▶ **DIRECTIONS**
Reproduce the entries shown below only from the line with "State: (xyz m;" down to the line with "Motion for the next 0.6", keeping both end lines and copying each one exactly.

[Opening EXTRACTED RECORDS section]

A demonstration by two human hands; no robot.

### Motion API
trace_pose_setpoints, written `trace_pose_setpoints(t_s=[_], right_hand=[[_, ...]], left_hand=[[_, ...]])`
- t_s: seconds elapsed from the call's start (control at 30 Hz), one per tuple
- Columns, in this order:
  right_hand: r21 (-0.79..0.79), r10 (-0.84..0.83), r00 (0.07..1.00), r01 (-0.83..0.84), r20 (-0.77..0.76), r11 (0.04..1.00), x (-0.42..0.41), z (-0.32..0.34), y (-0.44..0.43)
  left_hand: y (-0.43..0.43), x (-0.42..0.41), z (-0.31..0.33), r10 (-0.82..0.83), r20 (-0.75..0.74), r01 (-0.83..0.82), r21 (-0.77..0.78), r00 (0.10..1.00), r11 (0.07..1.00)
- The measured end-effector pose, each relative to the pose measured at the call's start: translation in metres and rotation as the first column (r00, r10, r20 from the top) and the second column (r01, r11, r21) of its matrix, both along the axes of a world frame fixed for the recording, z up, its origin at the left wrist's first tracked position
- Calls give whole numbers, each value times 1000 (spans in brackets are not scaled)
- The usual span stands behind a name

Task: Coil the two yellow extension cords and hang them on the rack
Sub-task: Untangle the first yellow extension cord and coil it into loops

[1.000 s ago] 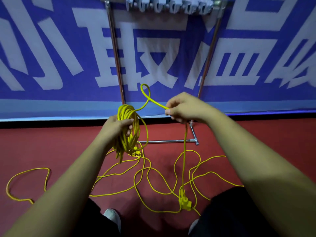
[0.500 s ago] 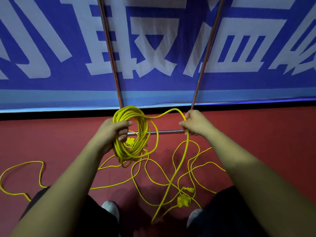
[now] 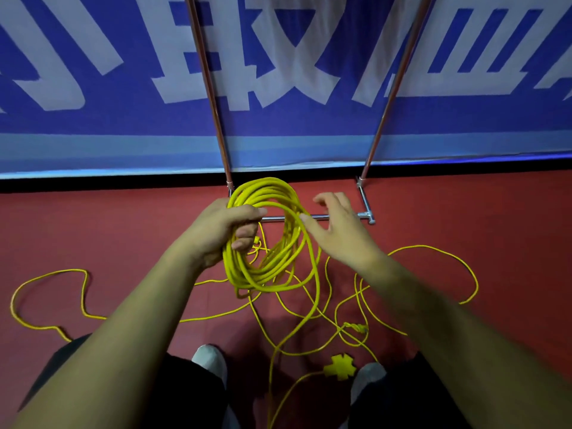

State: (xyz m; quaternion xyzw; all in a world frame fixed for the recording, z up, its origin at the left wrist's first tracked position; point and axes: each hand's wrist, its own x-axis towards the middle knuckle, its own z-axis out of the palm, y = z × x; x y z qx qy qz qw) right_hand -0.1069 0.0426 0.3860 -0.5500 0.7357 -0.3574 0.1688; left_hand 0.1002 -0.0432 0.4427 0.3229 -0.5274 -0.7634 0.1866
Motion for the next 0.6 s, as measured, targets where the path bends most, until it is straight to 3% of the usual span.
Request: trace_pose_setpoints(t_s=[0.07, 0.13, 0.23, 0.4, 0.6], right_hand=[[-139, -14, 996, 1, -86, 990, 10, 0, -1], [-191, 0, 1000, 4, 20, 982, 17, 4, -3], [-138, 137, 968, -109, 212, 984, 18, 10, -3], [43, 259, 945, -272, 198, 961, 14, 5, 0], [-118, 188, 942, -160, 279, 980, -10, 16, -11]], left_hand=[[0, -1, -1, 1, 4, -1, -22, 1000, 1000], [0, -1, -1, 19, 19, -18, -43, 1000, 999], [-2, 0, -1, 60, 20, -59, -33, 998, 998], [0, 3, -4, 61, 36, -59, -64, 997, 996], [-2, 9, -4, -75, 118, 77, -12, 990, 997]])
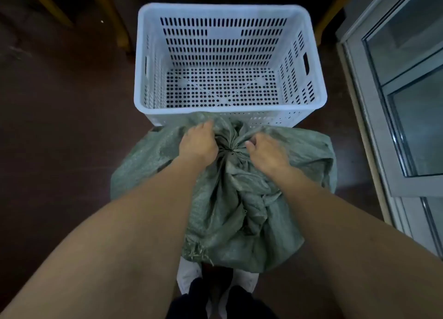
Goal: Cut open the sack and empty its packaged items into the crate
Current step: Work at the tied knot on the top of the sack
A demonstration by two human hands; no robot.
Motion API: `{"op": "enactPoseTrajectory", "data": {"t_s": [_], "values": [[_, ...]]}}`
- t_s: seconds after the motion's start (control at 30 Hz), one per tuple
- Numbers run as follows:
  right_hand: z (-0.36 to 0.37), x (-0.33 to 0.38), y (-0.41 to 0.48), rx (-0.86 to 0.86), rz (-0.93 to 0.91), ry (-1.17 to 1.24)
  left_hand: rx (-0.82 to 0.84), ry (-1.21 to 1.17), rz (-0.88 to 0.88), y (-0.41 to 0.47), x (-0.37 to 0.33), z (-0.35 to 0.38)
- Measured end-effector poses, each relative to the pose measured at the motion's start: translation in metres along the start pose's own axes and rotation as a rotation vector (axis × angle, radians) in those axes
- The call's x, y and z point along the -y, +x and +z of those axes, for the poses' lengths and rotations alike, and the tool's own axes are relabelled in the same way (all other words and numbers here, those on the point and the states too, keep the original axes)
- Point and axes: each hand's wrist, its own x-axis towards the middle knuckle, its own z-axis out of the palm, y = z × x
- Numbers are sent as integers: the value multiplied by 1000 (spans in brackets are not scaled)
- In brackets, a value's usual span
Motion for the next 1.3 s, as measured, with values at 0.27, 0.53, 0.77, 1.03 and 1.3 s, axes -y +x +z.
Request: {"op": "enactPoseTrajectory", "data": {"t_s": [0.27, 0.53, 0.77, 1.03, 1.3], "values": [[25, -4, 6, 123, 147, -2, 186, -25, -98, 2, 26, 20], [31, 4, 8, 366, 293, 307, 284, -1121, -751, -2, 6, 29], [32, 1, 3, 372, 631, 978, 393, -1300, -821, -14, 6, 32], [36, -3, 0, 400, 641, 966, 402, -1290, -806, -20, 1, 27], [27, -11, -11, 361, 591, 999, 462, -1119, -641, -31, -5, 18]]}}
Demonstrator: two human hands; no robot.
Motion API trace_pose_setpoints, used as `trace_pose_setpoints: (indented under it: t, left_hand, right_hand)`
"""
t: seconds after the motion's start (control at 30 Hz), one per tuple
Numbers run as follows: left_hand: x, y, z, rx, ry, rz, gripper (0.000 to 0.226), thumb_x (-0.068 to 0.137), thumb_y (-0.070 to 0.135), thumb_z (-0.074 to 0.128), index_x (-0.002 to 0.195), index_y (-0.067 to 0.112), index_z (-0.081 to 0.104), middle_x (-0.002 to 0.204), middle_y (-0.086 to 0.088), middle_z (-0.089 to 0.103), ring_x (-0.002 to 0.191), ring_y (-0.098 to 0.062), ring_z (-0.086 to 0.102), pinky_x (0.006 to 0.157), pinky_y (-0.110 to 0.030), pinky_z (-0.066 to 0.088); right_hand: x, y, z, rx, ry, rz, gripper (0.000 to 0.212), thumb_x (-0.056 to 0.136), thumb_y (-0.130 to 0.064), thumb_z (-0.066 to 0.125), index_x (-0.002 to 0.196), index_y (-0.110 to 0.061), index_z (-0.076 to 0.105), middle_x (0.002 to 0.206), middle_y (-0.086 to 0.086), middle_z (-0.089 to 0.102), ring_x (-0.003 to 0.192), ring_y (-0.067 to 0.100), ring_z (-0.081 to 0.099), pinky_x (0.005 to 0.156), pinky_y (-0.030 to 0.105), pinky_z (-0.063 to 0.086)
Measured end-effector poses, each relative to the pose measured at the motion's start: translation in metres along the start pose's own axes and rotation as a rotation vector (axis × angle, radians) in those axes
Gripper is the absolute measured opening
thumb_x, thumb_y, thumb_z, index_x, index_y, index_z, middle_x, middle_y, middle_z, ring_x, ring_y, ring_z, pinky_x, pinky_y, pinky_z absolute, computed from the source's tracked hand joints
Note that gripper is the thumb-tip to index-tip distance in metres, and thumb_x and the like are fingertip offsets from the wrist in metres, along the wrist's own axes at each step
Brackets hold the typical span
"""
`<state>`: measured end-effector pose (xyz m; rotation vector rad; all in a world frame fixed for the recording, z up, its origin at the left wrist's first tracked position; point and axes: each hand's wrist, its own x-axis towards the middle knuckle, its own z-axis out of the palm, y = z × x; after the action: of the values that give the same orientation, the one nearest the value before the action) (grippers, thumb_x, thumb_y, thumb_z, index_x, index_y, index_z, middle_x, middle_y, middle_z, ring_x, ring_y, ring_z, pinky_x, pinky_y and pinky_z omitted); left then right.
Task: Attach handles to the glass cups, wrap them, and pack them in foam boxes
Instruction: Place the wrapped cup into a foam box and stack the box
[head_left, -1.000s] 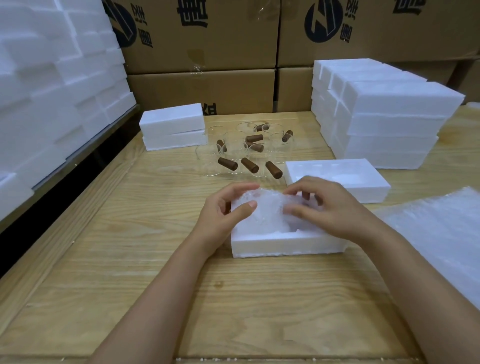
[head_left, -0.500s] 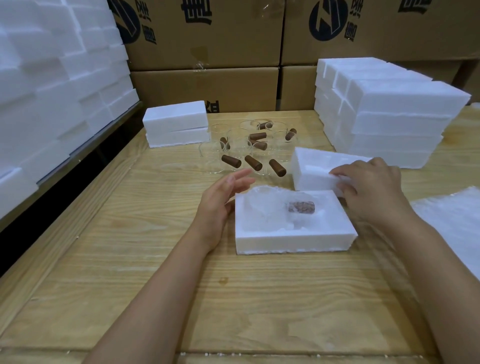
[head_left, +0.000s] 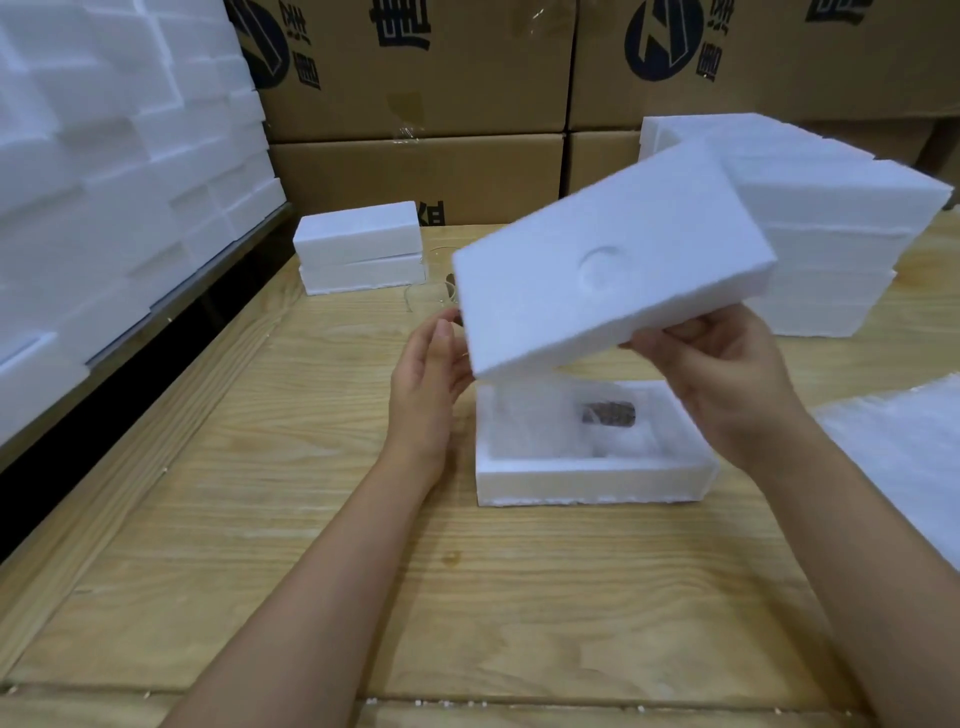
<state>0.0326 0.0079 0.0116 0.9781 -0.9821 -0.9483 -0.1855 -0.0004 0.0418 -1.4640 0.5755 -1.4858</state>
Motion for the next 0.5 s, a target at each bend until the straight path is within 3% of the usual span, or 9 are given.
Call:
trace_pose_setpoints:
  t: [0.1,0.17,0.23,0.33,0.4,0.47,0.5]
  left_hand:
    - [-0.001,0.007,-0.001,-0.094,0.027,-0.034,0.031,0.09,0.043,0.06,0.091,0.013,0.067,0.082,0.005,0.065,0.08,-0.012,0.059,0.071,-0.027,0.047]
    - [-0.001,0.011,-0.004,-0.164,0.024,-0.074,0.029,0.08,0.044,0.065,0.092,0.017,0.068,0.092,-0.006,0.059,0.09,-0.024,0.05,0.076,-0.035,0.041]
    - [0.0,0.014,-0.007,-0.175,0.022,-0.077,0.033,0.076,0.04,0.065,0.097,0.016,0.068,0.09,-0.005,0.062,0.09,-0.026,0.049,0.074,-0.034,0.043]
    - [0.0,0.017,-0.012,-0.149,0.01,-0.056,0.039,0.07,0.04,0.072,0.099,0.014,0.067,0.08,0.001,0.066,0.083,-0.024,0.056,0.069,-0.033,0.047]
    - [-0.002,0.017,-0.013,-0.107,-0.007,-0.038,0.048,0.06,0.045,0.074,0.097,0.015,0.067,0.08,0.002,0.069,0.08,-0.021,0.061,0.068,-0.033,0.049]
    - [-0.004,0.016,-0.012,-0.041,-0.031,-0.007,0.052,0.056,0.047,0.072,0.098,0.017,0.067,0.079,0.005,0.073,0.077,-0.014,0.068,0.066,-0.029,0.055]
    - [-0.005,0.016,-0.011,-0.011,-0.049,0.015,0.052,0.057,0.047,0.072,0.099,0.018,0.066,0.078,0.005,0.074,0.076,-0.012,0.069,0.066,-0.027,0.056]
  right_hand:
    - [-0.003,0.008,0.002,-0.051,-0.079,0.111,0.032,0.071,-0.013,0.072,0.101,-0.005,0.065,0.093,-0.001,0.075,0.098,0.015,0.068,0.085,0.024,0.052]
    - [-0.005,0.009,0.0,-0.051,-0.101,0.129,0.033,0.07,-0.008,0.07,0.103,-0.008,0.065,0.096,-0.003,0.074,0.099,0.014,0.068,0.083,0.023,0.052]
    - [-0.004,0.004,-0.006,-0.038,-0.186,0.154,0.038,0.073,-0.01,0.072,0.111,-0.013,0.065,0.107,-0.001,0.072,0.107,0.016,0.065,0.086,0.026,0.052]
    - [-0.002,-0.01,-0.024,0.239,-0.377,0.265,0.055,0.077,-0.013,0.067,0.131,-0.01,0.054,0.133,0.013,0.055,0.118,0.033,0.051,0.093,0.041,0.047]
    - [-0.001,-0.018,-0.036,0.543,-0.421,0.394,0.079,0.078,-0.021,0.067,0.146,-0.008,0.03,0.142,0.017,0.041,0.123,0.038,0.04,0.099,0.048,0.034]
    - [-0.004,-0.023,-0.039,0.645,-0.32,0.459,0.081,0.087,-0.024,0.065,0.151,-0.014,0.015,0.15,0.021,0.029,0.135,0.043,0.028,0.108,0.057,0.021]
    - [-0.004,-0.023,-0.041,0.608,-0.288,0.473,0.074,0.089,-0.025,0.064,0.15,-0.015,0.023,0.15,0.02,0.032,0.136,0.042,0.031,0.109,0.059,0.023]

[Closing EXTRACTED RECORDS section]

▶ **ANSWER BELOW**
State: (xyz m; quaternion xyzw; all in a world frame fixed for the recording, z up, its origin at the left wrist's first tracked position; point and axes: each hand's wrist, its own x-axis towards the middle knuckle, its own z-axis out of the palm, y = z × x; x y z qx qy qz qw) right_hand -0.1069 0.0426 0.3860 -0.5500 0.7357 -0.3574 0.1688; left_hand 0.1002 -0.0432 0.4427 0.3229 -0.5274 -0.7634 0.1866
Motion for the next 0.6 s, as measured, targets where the path bends most, until it is straight to 3% of the usual span.

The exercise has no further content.